You are viewing a plain text version of this content. The canonical link for it is here.
Posted to user@mahout.apache.org by Florent Empis <fl...@gmail.com> on 2010/08/09 16:18:33 UTC

Mahout in Action/ Distributed recommandation

Hi,

I just tried to follow Mahout In Action, 6.4.2 Running recommendations with
Hadoop

When I launch
 bin/hadoop jar ~/mahout/trunk/core/target/mahout-core-0.4-SNAPSHOT.job
 org.apache.mahout.cf.taste.hadoop.item.RecommenderJob
-Dmapred.input.dir=input/input.txt -Dmapred.output.dir=output --usersFile
input/users.txt --booleanData

It fails and the job's log contains many occurences of the following
exception. I do understand why the number format fails, but I don't
understand why it's attempting it in the first place....Anyone had success
running this example?

MapAttempt TASK_TYPE="MAP" TASKID="task_201008091547_0003_m_000000"
TASK_ATTEMPT_ID="attempt_201008091547_0003_m_000000_0" TASK_STATUS="FAILED"
FINISH_TIME="1281362639468" HOSTNAME="localhost"
ERROR="java\.lang\.NumberFormatException: For input string: \"1: 1664968\"
at
java\.lang\.NumberFormatException\.forInputString(NumberFormatException\.java:48)
at java\.lang\.Long\.parseLong(Long\.java:419)
at java\.lang\.Long\.parseLong(Long\.java:468)
at
org\.apache\.mahout\.cf\.taste\.hadoop\.similarity\.item\.CountUsersMapper\.map(CountUsersMapper\.java:40)
at
org\.apache\.mahout\.cf\.taste\.hadoop\.similarity\.item\.CountUsersMapper\.map(CountUsersMapper\.java:31)
at org\.apache\.hadoop\.mapreduce\.Mapper\.run(Mapper\.java:144)
at org\.apache\.hadoop\.mapred\.MapTask\.runNewMapper(MapTask\.java:621)
at org\.apache\.hadoop\.mapred\.MapTask\.run(MapTask\.java:305)
at org\.apache\.hadoop\.mapred\.Child\.main(Child\.java:170)

Many thanks,

Florent

Re: Mahout in Action/ Distributed recommandation

Posted by Sebastian Schelter <ss...@googlemail.com>.
Hi Florent,

I guess the example in Mahout in Action is not valid anymore (not sure
though, I have not yet bought a copy, don't have paypal) because
RecommenderJob has undergone substantial changes.

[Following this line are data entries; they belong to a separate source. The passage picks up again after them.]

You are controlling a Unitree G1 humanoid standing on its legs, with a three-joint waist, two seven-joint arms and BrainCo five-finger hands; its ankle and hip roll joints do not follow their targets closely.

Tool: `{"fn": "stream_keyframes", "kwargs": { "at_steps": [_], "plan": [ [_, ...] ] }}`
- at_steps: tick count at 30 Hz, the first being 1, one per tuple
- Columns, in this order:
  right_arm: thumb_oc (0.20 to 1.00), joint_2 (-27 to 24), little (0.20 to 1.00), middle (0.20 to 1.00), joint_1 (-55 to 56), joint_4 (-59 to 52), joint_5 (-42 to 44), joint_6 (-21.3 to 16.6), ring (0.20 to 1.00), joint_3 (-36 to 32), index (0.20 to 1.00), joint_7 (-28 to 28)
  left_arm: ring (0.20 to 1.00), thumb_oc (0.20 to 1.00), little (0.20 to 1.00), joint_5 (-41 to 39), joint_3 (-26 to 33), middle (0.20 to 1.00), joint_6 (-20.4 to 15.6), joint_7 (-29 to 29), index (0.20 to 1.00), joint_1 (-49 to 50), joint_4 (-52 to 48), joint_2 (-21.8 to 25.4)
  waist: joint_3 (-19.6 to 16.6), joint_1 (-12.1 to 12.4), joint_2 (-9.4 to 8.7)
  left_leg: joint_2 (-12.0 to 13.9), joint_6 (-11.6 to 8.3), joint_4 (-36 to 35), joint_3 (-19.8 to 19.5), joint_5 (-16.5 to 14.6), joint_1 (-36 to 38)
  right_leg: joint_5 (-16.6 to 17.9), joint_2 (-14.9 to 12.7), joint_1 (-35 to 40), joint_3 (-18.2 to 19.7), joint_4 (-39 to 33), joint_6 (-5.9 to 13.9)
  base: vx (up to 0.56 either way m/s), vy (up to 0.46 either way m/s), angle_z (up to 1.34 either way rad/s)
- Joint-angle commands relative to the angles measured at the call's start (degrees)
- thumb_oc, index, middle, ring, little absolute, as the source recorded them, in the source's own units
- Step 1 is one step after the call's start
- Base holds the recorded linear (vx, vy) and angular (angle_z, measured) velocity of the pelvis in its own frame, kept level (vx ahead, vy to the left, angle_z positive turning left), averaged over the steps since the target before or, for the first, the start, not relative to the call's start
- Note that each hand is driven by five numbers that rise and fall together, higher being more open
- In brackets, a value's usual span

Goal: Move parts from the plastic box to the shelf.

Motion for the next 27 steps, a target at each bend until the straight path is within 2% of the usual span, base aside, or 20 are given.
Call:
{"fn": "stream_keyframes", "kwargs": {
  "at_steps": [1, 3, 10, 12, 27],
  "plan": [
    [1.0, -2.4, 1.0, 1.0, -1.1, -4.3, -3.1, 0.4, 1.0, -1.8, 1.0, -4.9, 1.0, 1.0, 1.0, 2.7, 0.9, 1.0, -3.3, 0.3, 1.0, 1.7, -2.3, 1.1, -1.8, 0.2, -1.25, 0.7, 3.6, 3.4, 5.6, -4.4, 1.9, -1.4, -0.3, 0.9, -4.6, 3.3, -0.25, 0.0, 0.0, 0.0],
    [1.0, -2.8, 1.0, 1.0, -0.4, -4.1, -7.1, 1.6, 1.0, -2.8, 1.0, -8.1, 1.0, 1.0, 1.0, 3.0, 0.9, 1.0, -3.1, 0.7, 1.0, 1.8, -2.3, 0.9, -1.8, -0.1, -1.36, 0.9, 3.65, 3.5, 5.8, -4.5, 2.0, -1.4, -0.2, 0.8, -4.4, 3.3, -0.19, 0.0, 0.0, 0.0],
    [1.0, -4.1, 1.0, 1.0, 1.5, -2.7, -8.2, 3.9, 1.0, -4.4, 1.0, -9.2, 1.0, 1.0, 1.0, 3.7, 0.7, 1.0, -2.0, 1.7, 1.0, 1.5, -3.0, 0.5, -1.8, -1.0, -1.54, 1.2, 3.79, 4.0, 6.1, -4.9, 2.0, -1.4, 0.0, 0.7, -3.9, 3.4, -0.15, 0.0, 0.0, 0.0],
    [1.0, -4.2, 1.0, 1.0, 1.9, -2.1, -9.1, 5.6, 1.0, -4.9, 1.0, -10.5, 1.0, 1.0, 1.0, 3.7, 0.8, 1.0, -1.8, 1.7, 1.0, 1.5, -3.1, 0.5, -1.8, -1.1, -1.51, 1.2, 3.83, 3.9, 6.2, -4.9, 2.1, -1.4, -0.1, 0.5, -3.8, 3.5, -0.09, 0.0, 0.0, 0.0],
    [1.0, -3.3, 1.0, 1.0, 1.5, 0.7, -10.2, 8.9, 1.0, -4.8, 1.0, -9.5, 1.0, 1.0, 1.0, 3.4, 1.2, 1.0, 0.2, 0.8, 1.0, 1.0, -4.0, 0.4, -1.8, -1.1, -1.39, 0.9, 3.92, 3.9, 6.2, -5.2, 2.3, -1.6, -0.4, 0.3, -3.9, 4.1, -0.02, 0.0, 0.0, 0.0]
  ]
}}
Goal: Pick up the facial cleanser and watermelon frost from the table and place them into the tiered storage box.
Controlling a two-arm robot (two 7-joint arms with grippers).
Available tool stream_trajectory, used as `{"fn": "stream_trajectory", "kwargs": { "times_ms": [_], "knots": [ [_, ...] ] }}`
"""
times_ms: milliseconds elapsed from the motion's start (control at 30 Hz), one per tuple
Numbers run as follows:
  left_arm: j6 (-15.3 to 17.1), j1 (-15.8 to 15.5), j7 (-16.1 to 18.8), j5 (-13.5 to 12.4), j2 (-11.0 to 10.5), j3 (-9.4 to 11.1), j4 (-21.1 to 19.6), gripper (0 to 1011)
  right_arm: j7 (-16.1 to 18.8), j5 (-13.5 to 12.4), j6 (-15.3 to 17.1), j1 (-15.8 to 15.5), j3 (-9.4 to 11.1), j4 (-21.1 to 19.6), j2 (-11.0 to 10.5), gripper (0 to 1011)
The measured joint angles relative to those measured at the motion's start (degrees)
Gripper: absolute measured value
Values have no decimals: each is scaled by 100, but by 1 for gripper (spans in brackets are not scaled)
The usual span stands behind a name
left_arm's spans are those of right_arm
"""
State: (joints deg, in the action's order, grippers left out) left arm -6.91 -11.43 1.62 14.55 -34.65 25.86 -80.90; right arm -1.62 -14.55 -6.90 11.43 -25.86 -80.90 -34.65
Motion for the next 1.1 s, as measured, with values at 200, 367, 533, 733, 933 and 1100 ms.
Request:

If you could supply some details about what you're trying to do (format
of your input data, etc), I can tell you how to make it work.

--sebastian


Am 09.08.2010 16:18, schrieb Florent Empis:
> Hi,
>
> I just tried to follow Mahout In Action, 6.4.2 Running recommendations with
> Hadoop
>
> When I launch
>  bin/hadoop jar ~/mahout/trunk/core/target/mahout-core-0.4-SNAPSHOT.job
>  org.apache.mahout.cf.taste.hadoop.item.RecommenderJob
> -Dmapred.input.dir=input/input.txt -Dmapred.output.dir=output --usersFile
> input/users.txt --booleanData
>
> It fails and the job's log contains many occurences of the following
> exception. I do understand why the number format fails, but I don't
> understand why it's attempting it in the first place....Anyone had success
> running this example?
>
> MapAttempt TASK_TYPE="MAP" TASKID="task_201008091547_0003_m_000000"
> TASK_ATTEMPT_ID="attempt_201008091547_0003_m_000000_0" TASK_STATUS="FAILED"
> FINISH_TIME="1281362639468" HOSTNAME="localhost"
> ERROR="java\.lang\.NumberFormatException: For input string: \"1: 1664968\"
> at
> java\.lang\.NumberFormatException\.forInputString(NumberFormatException\.java:48)
> at java\.lang\.Long\.parseLong(Long\.java:419)
> at java\.lang\.Long\.parseLong(Long\.java:468)
> at
> org\.apache\.mahout\.cf\.taste\.hadoop\.similarity\.item\.CountUsersMapper\.map(CountUsersMapper\.java:40)
> at
> org\.apache\.mahout\.cf\.taste\.hadoop\.similarity\.item\.CountUsersMapper\.map(CountUsersMapper\.java:31)
> at org\.apache\.hadoop\.mapreduce\.Mapper\.run(Mapper\.java:144)
> at org\.apache\.hadoop\.mapred\.MapTask\.runNewMapper(MapTask\.java:621)
> at org\.apache\.hadoop\.mapred\.MapTask\.run(MapTask\.java:305)
> at org\.apache\.hadoop\.mapred\.Child\.main(Child\.java:170)
>
> Many thanks,
>
> Florent
>
>   


Re: Mahout in Action/ Distributed recommandation

Posted by Sean Owen <sr...@gmail.com>.
Ah OK. You are trying to run the regular Mahout classes on the
Wikipedia data set. This won't work since the format is wrong.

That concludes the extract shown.